● What you are asked to do: Which lines in the records below include the word "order"? Report each of them in full.

● Extracted entries:
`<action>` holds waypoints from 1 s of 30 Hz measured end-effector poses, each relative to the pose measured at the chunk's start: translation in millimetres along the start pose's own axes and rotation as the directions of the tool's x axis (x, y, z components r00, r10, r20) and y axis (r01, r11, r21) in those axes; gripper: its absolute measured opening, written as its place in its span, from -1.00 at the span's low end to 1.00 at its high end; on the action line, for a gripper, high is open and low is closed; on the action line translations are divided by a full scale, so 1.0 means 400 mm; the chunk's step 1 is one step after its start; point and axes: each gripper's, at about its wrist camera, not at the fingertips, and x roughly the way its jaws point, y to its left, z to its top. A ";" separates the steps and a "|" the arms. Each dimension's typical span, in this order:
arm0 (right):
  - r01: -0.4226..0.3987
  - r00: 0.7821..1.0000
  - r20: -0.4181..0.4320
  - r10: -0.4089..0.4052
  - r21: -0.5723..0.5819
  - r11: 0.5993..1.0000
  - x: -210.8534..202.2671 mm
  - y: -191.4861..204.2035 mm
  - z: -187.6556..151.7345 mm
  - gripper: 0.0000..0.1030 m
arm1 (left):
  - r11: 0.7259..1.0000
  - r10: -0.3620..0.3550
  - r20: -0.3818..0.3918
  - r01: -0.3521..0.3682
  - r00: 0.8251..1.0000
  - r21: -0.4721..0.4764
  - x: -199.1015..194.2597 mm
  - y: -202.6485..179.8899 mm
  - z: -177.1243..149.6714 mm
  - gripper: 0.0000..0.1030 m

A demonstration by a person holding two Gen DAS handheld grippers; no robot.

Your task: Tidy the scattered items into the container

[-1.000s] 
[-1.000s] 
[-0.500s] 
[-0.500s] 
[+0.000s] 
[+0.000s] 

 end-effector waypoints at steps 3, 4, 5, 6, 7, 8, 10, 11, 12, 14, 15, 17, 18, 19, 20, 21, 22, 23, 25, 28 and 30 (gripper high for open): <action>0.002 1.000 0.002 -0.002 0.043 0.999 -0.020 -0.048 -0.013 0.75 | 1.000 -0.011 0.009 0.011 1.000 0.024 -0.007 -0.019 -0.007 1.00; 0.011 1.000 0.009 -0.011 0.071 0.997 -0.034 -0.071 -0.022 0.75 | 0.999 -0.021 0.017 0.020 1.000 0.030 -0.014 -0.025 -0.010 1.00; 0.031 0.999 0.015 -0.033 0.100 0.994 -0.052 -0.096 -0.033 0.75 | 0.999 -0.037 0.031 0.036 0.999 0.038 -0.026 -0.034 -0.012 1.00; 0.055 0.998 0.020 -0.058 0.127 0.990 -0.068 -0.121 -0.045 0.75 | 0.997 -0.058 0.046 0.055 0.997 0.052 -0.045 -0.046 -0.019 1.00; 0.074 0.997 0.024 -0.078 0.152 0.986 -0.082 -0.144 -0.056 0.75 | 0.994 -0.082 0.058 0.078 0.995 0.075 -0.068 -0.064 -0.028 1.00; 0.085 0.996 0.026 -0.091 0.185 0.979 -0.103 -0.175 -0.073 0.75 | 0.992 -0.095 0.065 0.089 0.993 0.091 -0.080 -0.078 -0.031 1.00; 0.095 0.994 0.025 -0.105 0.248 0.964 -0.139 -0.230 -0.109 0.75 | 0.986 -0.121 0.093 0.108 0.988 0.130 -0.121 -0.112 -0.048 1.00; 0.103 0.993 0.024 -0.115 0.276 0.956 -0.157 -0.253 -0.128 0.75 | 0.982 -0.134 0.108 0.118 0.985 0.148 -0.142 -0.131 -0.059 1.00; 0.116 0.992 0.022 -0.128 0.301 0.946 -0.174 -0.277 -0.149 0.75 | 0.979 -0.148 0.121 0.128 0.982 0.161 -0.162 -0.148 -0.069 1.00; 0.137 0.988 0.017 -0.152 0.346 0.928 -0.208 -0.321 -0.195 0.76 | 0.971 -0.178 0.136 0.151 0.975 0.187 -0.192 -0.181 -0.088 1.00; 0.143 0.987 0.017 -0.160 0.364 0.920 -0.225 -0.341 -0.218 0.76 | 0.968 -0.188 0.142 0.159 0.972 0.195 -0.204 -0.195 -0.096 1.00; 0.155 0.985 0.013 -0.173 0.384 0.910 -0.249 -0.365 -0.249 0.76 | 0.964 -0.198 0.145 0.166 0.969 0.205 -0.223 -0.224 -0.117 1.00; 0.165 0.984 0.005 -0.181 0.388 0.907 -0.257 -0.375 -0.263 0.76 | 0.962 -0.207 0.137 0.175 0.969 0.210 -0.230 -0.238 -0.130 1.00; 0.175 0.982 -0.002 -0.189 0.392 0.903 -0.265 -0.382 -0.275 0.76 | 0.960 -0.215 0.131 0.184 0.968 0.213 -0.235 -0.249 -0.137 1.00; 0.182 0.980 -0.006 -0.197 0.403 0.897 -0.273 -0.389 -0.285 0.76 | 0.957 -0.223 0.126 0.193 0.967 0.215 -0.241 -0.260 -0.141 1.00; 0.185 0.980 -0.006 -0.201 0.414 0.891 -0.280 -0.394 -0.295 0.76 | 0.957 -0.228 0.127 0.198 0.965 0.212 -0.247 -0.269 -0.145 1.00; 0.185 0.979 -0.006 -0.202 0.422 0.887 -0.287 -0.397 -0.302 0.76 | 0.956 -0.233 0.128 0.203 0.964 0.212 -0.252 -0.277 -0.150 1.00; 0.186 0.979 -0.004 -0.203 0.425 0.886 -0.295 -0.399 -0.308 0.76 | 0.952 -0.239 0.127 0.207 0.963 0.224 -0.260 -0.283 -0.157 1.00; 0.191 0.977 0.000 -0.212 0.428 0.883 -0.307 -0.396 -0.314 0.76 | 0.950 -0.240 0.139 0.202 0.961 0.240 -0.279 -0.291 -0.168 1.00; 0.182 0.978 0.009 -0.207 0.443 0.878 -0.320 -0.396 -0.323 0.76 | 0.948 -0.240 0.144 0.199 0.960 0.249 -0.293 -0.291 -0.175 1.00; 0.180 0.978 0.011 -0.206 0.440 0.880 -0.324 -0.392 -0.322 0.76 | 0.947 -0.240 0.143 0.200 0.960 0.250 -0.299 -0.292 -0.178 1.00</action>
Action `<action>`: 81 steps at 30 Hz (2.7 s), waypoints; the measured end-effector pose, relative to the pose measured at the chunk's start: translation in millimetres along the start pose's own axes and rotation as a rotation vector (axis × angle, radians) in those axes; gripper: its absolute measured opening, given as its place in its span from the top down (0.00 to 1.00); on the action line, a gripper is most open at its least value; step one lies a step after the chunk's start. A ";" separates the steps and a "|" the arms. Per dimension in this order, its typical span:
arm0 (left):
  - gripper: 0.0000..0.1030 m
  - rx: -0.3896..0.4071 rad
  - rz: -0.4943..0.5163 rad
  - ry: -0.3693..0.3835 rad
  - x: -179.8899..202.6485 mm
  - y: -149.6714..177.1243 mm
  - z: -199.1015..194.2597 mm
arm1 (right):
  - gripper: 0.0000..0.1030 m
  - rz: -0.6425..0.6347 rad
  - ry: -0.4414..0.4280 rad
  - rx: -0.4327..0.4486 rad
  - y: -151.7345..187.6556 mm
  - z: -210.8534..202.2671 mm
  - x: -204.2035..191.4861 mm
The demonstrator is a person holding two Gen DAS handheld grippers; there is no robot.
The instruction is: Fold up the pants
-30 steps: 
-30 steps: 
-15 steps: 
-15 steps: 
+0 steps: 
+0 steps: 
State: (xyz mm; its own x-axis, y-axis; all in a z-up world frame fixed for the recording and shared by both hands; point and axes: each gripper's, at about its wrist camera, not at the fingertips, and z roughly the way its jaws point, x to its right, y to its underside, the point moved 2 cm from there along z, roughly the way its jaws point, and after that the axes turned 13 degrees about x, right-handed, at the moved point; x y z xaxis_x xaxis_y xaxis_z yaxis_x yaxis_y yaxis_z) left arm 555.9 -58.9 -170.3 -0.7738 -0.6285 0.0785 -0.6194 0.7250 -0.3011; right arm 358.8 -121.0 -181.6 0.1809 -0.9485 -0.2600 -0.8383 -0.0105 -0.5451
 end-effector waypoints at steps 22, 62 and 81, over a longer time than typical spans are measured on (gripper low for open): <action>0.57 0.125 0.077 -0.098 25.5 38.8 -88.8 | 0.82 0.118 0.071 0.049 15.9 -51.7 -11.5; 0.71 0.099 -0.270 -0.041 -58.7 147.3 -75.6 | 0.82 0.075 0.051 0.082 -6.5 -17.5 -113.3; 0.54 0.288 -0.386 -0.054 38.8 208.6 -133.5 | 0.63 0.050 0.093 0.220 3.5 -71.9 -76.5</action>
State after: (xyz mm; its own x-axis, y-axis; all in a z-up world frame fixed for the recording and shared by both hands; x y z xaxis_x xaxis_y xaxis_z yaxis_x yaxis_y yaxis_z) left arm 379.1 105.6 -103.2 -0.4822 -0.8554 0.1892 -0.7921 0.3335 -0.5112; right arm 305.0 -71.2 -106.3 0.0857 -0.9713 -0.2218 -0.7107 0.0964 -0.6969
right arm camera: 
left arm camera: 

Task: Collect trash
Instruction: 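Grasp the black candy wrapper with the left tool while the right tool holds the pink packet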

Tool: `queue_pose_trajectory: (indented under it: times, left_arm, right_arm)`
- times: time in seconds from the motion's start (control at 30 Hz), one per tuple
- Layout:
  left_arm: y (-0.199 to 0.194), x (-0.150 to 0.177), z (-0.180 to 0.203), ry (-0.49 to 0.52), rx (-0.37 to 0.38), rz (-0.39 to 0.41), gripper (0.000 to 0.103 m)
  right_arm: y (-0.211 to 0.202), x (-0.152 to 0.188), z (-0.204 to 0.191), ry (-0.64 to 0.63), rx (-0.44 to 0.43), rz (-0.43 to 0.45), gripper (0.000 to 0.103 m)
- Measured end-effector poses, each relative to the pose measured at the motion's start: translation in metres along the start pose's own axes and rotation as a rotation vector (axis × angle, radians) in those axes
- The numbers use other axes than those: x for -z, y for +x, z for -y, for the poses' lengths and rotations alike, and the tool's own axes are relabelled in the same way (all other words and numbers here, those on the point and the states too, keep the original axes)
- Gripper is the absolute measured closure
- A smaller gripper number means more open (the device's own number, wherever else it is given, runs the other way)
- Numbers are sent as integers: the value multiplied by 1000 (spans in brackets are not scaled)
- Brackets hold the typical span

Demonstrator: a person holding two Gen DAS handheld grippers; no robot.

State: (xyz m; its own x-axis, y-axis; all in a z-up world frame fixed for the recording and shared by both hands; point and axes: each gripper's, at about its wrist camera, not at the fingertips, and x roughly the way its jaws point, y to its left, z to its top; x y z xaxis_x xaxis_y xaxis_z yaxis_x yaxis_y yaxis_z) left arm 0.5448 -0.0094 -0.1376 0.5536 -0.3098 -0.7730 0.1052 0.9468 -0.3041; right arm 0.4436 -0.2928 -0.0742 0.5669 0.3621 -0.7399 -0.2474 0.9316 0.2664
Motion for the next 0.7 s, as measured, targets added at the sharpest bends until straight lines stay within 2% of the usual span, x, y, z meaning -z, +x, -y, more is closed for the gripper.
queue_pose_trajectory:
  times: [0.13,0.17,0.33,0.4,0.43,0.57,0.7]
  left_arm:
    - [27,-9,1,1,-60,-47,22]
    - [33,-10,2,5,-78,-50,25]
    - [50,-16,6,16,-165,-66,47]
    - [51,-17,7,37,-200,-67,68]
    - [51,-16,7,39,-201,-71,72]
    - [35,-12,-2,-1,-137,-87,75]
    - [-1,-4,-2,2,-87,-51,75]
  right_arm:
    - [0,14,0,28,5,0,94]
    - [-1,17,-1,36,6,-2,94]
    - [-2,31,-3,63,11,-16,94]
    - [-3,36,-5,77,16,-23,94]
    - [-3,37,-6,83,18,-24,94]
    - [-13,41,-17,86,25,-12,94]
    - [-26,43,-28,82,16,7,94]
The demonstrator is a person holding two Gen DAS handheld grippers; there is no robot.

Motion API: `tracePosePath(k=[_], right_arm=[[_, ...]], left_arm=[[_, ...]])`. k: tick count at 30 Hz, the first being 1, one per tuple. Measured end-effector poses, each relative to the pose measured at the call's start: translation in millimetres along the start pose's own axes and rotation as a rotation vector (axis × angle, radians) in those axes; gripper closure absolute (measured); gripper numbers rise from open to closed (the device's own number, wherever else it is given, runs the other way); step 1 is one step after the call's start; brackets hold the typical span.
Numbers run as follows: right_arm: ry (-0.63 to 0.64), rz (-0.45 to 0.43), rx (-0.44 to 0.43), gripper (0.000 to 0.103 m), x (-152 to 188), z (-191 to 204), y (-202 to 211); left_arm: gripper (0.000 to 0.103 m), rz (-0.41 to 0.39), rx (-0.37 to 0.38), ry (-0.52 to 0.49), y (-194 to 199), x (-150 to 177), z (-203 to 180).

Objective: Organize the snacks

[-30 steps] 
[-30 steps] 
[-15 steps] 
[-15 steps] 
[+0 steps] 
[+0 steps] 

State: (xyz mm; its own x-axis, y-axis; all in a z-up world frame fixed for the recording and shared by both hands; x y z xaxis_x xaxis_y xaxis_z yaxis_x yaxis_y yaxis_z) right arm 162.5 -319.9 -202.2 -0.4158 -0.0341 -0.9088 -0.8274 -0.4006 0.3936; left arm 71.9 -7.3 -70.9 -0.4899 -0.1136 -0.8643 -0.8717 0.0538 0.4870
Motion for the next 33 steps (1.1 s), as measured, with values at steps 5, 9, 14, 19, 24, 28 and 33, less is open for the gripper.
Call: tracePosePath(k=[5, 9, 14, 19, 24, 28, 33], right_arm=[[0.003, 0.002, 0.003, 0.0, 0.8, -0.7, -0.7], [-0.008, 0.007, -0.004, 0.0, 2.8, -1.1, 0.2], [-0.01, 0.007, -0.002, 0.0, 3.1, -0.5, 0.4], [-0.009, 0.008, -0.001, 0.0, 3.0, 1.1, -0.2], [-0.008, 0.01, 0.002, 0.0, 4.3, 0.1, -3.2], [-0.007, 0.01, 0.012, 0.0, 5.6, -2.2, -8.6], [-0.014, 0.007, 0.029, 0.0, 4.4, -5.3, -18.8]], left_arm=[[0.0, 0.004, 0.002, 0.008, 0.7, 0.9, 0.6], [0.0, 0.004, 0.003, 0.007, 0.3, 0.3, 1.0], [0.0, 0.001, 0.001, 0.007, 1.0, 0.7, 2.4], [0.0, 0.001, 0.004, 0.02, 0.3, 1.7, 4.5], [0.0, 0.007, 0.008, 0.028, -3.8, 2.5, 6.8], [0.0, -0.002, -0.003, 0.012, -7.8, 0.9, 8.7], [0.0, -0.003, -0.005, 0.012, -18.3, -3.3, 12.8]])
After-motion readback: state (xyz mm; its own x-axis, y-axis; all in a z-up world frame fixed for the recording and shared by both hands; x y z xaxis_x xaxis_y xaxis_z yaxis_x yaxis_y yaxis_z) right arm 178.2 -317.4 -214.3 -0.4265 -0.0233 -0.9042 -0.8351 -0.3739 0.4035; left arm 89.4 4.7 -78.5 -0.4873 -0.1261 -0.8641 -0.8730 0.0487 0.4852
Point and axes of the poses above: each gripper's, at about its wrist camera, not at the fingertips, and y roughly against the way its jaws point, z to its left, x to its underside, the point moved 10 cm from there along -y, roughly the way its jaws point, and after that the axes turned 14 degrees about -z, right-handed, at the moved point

● Written answer:
`<action>` holds waypoints from 1 s of 30 Hz measured end-effector poses, each relative to the pose measured at the chunk's start: translation in millimetres along the start pose's own axes and rotation as the directions of the tool's x axis (x, y, z components r00, r10, r20) and y axis (r01, r11, r21) in those axes; gripper: its absolute measured opening, written as its place in its span, from -1.00 at the span's low end to 1.00 at its high end; on the action line, for a gripper, high is open and low is closed; on the action line translations are divided by a full scale, so 1.0 means 400 mm; the chunk's step 1 is one step after its start; point and axes: each gripper's, at about its wrist camera, not at the fingertips, and x roughly the way its jaws point, y to its left, z to its top. A ";" separates the steps and a "|" the arms. Each dimension's typical span, in this order:
Action `<action>`: 81 steps at 30 Hz (2.7 s), waypoints; the measured end-effector pose, relative to the pose measured at the chunk's start: translation in millimetres along the start pose's own axes and rotation as a rotation vector (axis × angle, radians) in those axes; gripper: its absolute measured opening, given as its place in its span from the top down (0.00 to 1.00); on the action line, a gripper is most open at its least value; step one lies a step after the chunk's start. A ";" separates the steps and a "|" the arms. Per dimension in this order, its typical span:

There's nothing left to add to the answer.